|C H A P T E R 7|
Running an OpenSSP
OpenSSP refers to the ability to run third-party software on an SSP workstation or server. Third-party software consists of applications other than the SSP software and Solaris operating environment. Traditionally, SSP software has been the only application allowed to run on SSP workstations or servers. However, in an OpenSSP environment, lightweight software applications, such as boot disk management utilities and monitoring and backup agents, can be run on the SSP.
This section discusses the impact of third-party applications on the SSP. SSP software runs on a workstation or server that runs the Solaris operating environment. This workstation or server is dedicated to controlling and monitoring a Sun Enterprise 10000 system and must respond in a timely manner to incoming events from the control board for the system. This includes responding to environmental conditions, such as over-temperature boards, software problems (panics), and hardware problems (arbstops). If the SSP is delayed in responding, these events can be dropped or handled too late. Information about failures can be lost with no alerts or log trail. In a worst-case scenario, hardware can also be damaged due to lack of timely action by the SSP.

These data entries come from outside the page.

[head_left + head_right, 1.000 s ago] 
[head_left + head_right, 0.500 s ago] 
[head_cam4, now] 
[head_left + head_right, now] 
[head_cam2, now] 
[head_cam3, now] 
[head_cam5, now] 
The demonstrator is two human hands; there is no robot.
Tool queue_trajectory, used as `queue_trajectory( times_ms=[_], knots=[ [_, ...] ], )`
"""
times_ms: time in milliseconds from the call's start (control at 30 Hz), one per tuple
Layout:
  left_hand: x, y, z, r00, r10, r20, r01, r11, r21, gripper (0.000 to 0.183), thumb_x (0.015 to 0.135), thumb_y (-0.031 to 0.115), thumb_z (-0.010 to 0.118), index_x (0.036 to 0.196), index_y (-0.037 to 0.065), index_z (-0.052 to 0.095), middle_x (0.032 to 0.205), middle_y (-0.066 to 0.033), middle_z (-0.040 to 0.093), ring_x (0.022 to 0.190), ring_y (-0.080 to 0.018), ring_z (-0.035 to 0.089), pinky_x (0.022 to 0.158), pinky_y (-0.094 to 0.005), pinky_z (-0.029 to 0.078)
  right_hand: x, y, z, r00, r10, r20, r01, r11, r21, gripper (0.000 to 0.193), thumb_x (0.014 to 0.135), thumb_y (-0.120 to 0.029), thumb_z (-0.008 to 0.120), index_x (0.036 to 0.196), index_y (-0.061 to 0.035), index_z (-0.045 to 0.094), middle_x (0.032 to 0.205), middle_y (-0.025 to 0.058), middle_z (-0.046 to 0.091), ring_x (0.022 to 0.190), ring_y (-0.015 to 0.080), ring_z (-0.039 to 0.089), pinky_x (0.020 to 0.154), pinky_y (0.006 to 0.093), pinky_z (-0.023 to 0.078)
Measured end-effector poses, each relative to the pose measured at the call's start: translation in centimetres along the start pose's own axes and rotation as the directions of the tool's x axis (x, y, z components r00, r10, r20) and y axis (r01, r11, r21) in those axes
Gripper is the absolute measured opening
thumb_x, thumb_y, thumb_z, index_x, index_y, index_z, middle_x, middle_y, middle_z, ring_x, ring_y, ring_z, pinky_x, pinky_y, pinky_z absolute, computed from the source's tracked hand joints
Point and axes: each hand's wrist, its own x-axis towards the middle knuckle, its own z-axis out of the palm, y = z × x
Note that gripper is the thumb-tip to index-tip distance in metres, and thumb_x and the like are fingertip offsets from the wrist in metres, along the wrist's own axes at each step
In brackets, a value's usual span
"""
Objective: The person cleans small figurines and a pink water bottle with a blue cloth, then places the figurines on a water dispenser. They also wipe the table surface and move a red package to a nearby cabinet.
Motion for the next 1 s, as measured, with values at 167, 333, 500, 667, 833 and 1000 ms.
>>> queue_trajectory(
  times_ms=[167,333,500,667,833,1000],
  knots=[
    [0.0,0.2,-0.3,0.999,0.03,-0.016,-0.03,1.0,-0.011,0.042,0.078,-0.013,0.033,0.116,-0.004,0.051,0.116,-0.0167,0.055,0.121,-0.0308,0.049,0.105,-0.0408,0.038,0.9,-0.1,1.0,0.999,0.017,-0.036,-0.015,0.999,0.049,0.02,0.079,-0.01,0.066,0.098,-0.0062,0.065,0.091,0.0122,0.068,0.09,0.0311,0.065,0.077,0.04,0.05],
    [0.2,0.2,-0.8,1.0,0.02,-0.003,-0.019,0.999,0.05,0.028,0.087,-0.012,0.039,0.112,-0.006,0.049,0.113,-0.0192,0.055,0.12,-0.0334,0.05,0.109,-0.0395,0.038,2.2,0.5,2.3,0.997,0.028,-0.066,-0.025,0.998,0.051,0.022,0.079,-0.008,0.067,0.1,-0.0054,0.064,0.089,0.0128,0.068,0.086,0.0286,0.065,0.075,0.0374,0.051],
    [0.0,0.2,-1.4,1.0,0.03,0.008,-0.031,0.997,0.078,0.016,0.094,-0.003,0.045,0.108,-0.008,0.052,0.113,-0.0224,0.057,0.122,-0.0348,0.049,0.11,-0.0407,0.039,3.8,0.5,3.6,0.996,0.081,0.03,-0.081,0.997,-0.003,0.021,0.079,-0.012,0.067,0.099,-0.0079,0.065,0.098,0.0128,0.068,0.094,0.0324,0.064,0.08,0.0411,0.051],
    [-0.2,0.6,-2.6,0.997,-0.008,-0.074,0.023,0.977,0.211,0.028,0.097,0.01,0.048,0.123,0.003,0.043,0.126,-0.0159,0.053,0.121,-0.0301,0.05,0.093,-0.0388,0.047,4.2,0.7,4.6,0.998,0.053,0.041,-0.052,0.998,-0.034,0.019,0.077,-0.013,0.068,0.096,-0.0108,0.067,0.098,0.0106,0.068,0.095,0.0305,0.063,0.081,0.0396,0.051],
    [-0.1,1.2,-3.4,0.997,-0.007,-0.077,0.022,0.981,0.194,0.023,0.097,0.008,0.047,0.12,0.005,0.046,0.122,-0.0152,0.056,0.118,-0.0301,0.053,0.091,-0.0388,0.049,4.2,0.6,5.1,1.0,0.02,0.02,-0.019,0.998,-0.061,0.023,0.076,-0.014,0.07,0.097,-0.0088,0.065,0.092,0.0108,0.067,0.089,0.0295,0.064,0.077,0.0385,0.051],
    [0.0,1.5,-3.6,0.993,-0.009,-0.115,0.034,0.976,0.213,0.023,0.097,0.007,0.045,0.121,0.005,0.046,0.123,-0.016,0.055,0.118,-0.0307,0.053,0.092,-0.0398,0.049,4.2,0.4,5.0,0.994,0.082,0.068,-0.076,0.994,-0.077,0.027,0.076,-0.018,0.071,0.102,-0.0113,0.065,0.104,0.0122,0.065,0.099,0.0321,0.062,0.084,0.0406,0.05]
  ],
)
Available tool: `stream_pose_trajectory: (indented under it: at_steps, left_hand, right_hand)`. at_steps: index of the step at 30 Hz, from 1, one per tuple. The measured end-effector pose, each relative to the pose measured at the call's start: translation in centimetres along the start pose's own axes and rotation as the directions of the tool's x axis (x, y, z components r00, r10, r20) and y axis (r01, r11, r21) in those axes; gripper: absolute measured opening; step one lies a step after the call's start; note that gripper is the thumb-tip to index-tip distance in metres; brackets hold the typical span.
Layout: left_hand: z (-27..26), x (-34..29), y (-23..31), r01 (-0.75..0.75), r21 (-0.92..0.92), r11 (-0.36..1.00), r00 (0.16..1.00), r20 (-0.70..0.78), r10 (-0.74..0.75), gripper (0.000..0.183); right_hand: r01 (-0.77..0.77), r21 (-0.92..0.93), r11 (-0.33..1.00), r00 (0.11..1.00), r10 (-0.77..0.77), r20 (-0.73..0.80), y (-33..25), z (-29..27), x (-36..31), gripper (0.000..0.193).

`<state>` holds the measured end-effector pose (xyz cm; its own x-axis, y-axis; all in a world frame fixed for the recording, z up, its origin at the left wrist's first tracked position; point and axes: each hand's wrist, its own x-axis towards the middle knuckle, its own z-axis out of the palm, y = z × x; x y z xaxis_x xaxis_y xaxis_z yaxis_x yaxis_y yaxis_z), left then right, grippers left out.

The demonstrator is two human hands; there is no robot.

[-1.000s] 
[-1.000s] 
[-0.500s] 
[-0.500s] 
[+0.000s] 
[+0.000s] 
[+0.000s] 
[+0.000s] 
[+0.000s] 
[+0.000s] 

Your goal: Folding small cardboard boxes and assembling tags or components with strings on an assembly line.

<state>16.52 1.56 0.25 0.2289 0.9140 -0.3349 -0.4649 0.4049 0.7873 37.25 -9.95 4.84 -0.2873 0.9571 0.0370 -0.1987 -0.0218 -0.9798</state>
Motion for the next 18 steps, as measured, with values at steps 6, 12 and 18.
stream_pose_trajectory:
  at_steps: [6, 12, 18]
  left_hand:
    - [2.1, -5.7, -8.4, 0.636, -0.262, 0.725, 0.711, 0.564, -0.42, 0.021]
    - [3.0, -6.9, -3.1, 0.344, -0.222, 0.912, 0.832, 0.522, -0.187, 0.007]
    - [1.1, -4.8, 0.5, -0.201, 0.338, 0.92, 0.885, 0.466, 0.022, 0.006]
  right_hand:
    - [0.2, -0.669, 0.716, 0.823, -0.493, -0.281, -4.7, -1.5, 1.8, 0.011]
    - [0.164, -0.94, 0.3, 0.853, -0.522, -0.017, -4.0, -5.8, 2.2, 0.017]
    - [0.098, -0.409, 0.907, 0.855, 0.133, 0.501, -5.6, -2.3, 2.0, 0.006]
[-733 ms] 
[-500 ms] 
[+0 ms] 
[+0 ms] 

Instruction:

In previous releases, SSP software was the only application permitted to run on an SSP workstation or server. This limitation was required to prevent non-SSP software from interfering with the SSP critical mission of monitoring and controlling a Sun Enterprise 10000 system. This limitation is an important consideration for running SSP software on SPARCstation 5 workstations, which are slower and have less memory than the Sun Netra T1 server, or Sun Ultra 5 or Sun Enterprise 250 workstations. The only non-SSP processes previously allowed on an SSP have been system background programs that run the Solaris operating environment and Common Desktop Environment (CDE).However, due to increasing demand for third-party software agents that enable centralized control of multiple systems on the network, you can now run third-party applications on the SSP. These agents gather information about the Sun Enterprise 10000 system and the SSP and report back to a central server. Backup se! rvers are similarly structured, allowing centralized backup of multiple networked systems.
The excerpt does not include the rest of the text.